ZitatOriginal geschrieben von Printus
Viele Akademiker arbeiten heute de facto nach Beendigung ihres Studiums in ihrem Job und sind offiziell doch nur Praktikanten, manchmal ohne überhaupt bezahlt zu werden.
Das heißt im Klartext: wirklich sicher im Job ist man nach 5, 6 Jahren - wenn man nach Abschluß der Praktikantenzeit auch noch die befristetn Verträge abgeritten hat und endlich in einem unbefristeten Arbeitsverhältnis ist.
Wie blöd muß ein Arbeitgeber sein wenn es ihm nicht gelingt innerhalb der momentan 6 Monate Probezeit zu entdecken ob ein Mitarbeiter fähig ist? Und schon dreimal wenn sich de facto bereits jetzt nach einem und nach 2 JAhren die Möglichkeit bietet den AN loszuwerden.
Sicher reichen 6 Monate als Probezeit aus. Ausserdem hat eine kürzere Probezeit für den Arbeitnehmer den Vorteil, das er danach relative Planungssicherheit hat, wenn es zum Beispiel um Mietverträge geht.
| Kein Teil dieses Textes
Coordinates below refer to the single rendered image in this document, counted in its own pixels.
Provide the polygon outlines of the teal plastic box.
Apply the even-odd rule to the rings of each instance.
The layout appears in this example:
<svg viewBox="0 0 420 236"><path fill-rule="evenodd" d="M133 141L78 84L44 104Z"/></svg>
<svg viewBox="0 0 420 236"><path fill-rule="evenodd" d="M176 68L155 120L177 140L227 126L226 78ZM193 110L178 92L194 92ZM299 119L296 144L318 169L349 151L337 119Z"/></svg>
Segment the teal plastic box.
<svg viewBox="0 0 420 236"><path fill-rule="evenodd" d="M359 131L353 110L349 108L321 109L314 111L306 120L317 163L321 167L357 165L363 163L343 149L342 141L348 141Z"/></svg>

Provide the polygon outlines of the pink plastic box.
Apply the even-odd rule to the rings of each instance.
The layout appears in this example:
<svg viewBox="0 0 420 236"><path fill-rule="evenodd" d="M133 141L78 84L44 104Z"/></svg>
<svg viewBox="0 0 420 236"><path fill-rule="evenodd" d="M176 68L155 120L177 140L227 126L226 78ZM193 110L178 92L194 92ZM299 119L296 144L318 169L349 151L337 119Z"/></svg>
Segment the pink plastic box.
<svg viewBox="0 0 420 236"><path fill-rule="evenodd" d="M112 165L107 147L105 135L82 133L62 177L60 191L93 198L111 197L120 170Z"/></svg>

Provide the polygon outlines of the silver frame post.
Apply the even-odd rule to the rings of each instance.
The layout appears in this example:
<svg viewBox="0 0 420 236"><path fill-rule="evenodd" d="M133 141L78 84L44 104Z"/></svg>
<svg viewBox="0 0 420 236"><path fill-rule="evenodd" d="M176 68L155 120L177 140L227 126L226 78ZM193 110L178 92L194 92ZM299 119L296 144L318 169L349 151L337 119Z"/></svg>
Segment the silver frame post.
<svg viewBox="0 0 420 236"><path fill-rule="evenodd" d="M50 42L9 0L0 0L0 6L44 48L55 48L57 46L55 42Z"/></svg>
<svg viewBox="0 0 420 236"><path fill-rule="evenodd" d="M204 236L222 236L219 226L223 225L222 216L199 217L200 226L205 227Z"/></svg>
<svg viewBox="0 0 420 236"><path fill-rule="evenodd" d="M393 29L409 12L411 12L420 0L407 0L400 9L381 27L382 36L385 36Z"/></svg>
Das muss man bein einer 24 Monate dauernden Probezeit schon kritisch sehen.
Aber trotzdem bietet dieses Übel den kleinen Vorteil, das vielleicht mehr reguläre Beschäftigungsverhältnisse entstehen statt befristeten Arbeitsverhältnissen und Zeitarbeit.
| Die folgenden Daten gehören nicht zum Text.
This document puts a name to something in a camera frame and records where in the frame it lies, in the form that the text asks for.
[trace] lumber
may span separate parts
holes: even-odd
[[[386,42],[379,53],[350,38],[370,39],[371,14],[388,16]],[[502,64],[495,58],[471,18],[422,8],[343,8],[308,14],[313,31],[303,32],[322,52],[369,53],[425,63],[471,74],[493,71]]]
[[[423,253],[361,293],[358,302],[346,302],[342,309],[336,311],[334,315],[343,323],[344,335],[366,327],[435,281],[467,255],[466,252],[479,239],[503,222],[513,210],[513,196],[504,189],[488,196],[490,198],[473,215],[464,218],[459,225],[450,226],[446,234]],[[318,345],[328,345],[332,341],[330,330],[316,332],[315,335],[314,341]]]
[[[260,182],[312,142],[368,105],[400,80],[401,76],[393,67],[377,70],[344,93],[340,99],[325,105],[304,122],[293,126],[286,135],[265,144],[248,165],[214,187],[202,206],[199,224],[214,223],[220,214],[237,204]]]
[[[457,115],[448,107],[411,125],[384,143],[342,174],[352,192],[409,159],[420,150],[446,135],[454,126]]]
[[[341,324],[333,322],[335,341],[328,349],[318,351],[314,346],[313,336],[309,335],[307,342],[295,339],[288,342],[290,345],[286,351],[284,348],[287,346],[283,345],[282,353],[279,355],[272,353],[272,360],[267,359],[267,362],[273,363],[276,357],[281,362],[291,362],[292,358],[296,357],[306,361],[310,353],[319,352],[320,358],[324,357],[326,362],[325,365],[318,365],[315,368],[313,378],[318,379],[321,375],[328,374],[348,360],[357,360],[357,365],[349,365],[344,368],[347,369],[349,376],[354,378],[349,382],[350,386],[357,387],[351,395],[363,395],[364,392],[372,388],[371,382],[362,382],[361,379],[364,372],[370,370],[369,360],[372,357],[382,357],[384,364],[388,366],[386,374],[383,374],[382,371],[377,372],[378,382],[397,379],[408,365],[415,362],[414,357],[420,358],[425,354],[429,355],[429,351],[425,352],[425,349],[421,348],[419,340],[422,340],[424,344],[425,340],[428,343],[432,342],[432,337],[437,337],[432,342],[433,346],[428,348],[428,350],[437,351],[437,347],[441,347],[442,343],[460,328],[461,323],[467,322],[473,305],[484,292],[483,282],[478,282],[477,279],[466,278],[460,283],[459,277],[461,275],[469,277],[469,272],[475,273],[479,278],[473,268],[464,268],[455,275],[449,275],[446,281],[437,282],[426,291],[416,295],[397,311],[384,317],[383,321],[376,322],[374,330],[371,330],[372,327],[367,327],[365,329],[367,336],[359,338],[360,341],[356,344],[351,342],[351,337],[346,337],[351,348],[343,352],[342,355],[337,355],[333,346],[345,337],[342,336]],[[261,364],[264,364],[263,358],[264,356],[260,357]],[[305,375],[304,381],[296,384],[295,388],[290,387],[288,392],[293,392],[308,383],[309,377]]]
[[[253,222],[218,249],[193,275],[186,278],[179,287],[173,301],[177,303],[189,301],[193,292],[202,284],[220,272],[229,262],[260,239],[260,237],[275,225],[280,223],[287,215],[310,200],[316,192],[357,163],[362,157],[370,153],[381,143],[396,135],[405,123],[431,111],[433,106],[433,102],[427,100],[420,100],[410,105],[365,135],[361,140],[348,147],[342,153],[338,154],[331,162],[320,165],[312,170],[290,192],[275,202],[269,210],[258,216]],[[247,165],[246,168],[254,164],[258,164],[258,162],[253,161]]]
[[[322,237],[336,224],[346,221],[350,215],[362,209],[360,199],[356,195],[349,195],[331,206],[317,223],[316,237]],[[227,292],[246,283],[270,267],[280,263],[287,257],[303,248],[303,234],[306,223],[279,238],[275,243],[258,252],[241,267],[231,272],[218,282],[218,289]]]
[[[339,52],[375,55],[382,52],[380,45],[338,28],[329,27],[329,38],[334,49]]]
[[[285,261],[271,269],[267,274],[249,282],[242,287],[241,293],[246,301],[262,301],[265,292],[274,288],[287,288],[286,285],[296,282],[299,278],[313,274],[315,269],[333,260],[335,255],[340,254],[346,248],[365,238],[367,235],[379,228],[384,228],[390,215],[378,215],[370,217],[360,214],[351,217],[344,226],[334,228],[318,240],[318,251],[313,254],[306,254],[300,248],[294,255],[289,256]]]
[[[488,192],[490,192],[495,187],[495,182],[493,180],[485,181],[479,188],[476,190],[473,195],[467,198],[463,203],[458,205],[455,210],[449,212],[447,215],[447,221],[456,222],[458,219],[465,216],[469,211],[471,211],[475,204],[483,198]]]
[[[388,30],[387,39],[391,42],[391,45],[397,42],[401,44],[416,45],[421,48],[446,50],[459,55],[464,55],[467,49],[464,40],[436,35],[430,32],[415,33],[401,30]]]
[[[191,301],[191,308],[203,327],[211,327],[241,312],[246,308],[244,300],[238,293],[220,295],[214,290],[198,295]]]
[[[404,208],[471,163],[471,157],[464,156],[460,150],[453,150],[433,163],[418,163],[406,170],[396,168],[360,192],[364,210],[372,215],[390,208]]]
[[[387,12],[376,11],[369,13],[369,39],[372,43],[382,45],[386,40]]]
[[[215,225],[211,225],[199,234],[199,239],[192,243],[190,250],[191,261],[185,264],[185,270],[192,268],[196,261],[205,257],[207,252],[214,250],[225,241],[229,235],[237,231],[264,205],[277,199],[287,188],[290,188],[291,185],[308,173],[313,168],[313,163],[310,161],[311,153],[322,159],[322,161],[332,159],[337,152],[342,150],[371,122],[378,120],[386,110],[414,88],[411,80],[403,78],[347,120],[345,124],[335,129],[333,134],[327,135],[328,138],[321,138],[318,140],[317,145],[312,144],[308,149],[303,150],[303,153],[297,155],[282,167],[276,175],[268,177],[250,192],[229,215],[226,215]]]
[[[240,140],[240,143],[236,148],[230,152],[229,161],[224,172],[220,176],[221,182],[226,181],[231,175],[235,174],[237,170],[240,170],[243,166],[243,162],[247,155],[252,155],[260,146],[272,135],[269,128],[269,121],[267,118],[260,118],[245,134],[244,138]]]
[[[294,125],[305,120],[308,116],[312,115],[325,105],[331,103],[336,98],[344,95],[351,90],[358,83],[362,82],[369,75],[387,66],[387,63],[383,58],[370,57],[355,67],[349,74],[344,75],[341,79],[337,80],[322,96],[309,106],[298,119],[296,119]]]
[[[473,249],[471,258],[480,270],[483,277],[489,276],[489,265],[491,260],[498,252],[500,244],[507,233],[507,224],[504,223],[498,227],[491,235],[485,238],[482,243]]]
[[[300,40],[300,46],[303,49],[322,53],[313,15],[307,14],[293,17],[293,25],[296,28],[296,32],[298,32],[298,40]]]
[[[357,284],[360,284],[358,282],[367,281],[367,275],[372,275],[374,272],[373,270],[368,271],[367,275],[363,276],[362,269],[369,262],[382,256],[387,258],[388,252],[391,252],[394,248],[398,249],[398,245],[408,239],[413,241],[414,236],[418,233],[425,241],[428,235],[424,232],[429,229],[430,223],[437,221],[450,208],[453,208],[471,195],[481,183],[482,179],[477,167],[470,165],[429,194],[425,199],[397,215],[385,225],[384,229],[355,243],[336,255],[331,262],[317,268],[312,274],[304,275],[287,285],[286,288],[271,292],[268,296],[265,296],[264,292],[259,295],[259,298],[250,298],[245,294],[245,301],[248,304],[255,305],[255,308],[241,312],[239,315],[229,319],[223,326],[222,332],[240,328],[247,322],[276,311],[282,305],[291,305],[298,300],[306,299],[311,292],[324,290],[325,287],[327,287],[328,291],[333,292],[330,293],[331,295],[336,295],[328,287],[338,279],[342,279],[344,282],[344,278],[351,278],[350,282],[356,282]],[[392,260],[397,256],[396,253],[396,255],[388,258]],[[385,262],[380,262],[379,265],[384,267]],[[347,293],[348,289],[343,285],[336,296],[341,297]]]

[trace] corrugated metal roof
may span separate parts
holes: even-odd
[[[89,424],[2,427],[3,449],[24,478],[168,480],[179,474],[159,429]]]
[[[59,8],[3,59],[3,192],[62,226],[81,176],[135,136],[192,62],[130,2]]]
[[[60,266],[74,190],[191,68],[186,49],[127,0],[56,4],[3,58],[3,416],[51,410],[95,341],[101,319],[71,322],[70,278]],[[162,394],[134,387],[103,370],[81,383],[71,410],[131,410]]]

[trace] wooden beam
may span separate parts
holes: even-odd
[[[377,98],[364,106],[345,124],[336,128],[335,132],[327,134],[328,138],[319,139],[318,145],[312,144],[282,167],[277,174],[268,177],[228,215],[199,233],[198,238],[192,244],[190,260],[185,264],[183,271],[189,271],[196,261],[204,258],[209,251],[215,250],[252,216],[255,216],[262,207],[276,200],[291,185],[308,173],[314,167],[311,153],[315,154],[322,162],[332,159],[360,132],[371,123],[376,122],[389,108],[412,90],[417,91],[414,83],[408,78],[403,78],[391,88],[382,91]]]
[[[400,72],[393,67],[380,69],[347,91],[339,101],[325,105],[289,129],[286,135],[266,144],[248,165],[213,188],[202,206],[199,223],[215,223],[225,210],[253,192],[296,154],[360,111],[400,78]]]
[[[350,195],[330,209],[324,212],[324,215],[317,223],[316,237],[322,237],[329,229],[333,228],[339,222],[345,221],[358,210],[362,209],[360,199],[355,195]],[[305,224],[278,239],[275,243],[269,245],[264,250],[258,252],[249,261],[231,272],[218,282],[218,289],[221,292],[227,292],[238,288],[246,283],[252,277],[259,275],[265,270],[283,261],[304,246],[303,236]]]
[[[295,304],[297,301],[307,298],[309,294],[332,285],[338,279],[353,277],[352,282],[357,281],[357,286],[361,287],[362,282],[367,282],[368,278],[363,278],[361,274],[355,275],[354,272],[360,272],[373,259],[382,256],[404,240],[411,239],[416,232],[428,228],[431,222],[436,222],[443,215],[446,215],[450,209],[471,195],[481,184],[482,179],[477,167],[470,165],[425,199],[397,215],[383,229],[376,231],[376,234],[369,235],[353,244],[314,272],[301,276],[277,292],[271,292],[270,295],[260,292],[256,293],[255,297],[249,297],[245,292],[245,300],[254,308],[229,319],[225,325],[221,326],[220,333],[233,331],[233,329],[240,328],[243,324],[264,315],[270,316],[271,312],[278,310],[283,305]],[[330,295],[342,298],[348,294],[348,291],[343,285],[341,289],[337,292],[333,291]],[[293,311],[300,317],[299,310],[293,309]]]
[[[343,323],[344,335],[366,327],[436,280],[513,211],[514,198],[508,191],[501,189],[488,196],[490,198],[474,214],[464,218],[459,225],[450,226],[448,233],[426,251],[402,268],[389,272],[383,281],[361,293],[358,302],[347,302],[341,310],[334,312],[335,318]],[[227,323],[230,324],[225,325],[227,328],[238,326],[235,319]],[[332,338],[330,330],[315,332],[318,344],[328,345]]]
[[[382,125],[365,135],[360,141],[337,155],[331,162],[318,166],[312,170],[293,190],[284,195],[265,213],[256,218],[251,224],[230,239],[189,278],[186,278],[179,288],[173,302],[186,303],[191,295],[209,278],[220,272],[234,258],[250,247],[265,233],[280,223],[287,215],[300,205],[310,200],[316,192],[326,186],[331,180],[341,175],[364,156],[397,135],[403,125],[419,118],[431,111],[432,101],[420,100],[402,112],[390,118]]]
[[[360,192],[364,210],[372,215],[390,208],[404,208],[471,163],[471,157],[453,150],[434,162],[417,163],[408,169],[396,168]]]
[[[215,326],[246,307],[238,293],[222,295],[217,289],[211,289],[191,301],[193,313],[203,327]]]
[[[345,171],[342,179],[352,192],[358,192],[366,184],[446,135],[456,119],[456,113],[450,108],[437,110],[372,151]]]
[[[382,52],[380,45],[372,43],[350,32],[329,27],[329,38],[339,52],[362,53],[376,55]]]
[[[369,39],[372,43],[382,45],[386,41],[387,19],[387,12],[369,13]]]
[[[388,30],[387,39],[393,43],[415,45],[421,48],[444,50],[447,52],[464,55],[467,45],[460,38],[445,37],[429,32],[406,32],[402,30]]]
5 bis 6 Jahre in einem Unternehmen zu bleiben ist heute garnicht mehr so einfach.
Wie schon gesagt, ich befürworte die Verlängerung der Probezeit in keiner Weise, aber ich kann damit leben.
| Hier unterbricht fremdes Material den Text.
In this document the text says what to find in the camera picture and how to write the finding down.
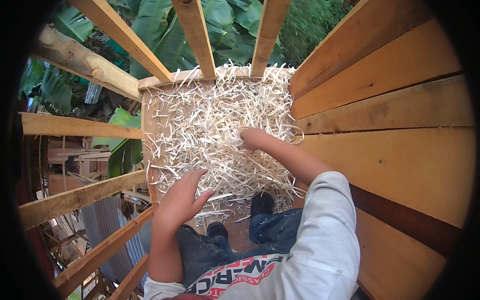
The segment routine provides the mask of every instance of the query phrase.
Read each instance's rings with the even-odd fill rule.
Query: left hand
[[[198,182],[206,172],[206,169],[198,169],[185,173],[162,197],[155,218],[158,218],[164,229],[176,231],[191,220],[214,194],[213,191],[205,191],[195,199]]]

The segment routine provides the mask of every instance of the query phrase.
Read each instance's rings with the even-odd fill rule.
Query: white long-sleeve shirt
[[[348,300],[360,265],[355,207],[345,176],[317,176],[305,197],[297,242],[289,254],[260,255],[203,274],[189,292],[212,299]],[[187,289],[179,283],[148,278],[145,300],[174,297]]]

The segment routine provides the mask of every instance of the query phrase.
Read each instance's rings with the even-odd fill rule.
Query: person
[[[194,198],[207,170],[185,173],[141,229],[150,249],[144,299],[350,299],[360,248],[345,176],[262,129],[245,129],[241,137],[246,149],[268,153],[309,185],[304,208],[272,214],[271,195],[255,195],[249,237],[260,246],[233,253],[221,223],[209,224],[206,236],[184,225],[213,194]]]

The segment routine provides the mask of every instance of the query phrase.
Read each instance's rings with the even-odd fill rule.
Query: corrugated metal sheet
[[[117,209],[120,209],[119,194],[103,198],[81,209],[92,248],[120,229]],[[127,247],[123,246],[100,267],[100,270],[108,280],[119,283],[131,271],[133,265]]]
[[[125,226],[125,224],[128,223],[127,218],[125,218],[125,216],[121,213],[121,210],[119,209],[117,209],[117,216],[119,218],[119,222],[121,226]],[[130,260],[132,261],[133,265],[136,265],[140,261],[140,259],[146,254],[142,246],[142,243],[140,242],[139,232],[137,232],[137,234],[135,234],[125,245],[127,246],[128,254],[130,256]],[[142,280],[140,281],[140,283],[137,285],[137,287],[140,290],[144,289],[144,284],[145,284],[145,281],[147,280],[147,276],[148,274],[146,272],[142,277]]]

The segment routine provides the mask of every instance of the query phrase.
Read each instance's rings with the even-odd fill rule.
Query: wood grain
[[[137,140],[142,138],[142,131],[138,128],[28,112],[21,112],[20,115],[24,135],[102,136]]]
[[[33,54],[120,95],[141,101],[136,78],[55,28],[44,28]]]
[[[172,81],[170,72],[108,2],[105,0],[69,0],[69,2],[113,38],[153,76],[164,82]]]
[[[32,201],[19,207],[25,229],[30,229],[66,213],[91,204],[113,193],[145,182],[145,171],[140,170],[67,192]]]
[[[299,147],[364,190],[462,228],[475,171],[473,128],[307,135]]]
[[[215,62],[200,0],[172,0],[175,12],[204,76],[215,77]]]
[[[181,83],[185,78],[187,78],[188,75],[190,75],[192,71],[181,71],[179,72],[177,79],[175,80],[176,84]],[[274,68],[272,70],[272,73],[277,74],[279,78],[284,78],[286,76],[289,76],[290,74],[288,73],[288,69],[280,69],[280,68]],[[175,78],[175,73],[172,73],[172,79]],[[247,67],[237,67],[235,69],[235,76],[238,79],[260,79],[263,78],[262,76],[253,76],[252,74],[249,75],[249,69]],[[210,80],[215,80],[217,79],[218,76],[214,77],[204,77],[202,70],[198,72],[198,74],[195,76],[195,81],[210,81]],[[146,90],[147,88],[155,88],[155,87],[162,87],[162,86],[167,86],[167,85],[172,85],[173,82],[162,82],[158,80],[156,77],[148,77],[144,79],[140,79],[138,81],[138,89],[139,90]]]
[[[458,71],[455,52],[433,19],[297,98],[291,115],[301,119]]]
[[[264,0],[255,50],[252,58],[252,75],[262,76],[272,55],[276,38],[287,15],[291,0]]]
[[[133,267],[128,275],[120,282],[119,286],[113,291],[109,299],[124,300],[128,299],[133,289],[137,286],[147,271],[148,254],[145,254],[140,261]]]
[[[420,0],[362,0],[318,44],[290,80],[298,98],[432,14]]]
[[[419,300],[446,259],[357,208],[359,281],[376,300]]]
[[[414,85],[293,121],[304,133],[474,126],[463,75]]]
[[[367,214],[416,239],[446,258],[452,257],[462,230],[439,219],[350,185],[353,203]]]
[[[60,273],[52,282],[60,295],[68,297],[90,274],[115,254],[134,236],[143,224],[153,217],[152,207],[147,208],[138,217],[111,234],[95,248],[87,252],[66,270]]]
ZitatOriginal geschrieben von Printus
Und was mich wirklich auf die Palme bringt: Weißt Du was 15-20 EUR Mehrbelastung für sozial Schwache bedeuten? Für Dich sind das vielleicht nur Peanuts und hier im TT sind auch mehrheitlich Leute in wirtschaftlich "sicheren" Verhältnissen. Aber Du mußt Dich mal wirklich in Erwerbslosen- oder Schuldner-Foren belesen wie es denn Leuten geht.
Du bekommst 345 EUR Grundsicherung und sollst Dich davon ernähren, Kleidung zahlen und alle Verbindlichkeiten bedienen, die noch laufen. - ganz normale Dinge, siehe oben, die jeder kennt und irgendwelche Verträge, Abos und sonstwas hat JEDER. Gar nicht davon zu reden daß Du auch noch Raucher sein könntest oder einen Kanarienvogel, einen Hund oder sonst ein Haustier hast, das gefüttert werden will.
Ich hab auch niemals eine Erhöhung der Mehrwertsteuer gefordert, sondern lediglich festgestellt, das sie z.B. im Vergleich mit den Studiengebühren die auf Monate umgerechnet einer Belastung von bis zu 85,17€ doch eher ein Peanut ist.
Ich wünsche es sicher niemanden von 345€ pro Monat leben zu müssen, und ich habe im Gegensatz zu anderen Usern hier auch niemals weitere Einschnitte gefordert, sondern das Gegenteil, den Satz auf 480€ anzuheben, vielleicht erinnert ihr euch ja noch an den Thread.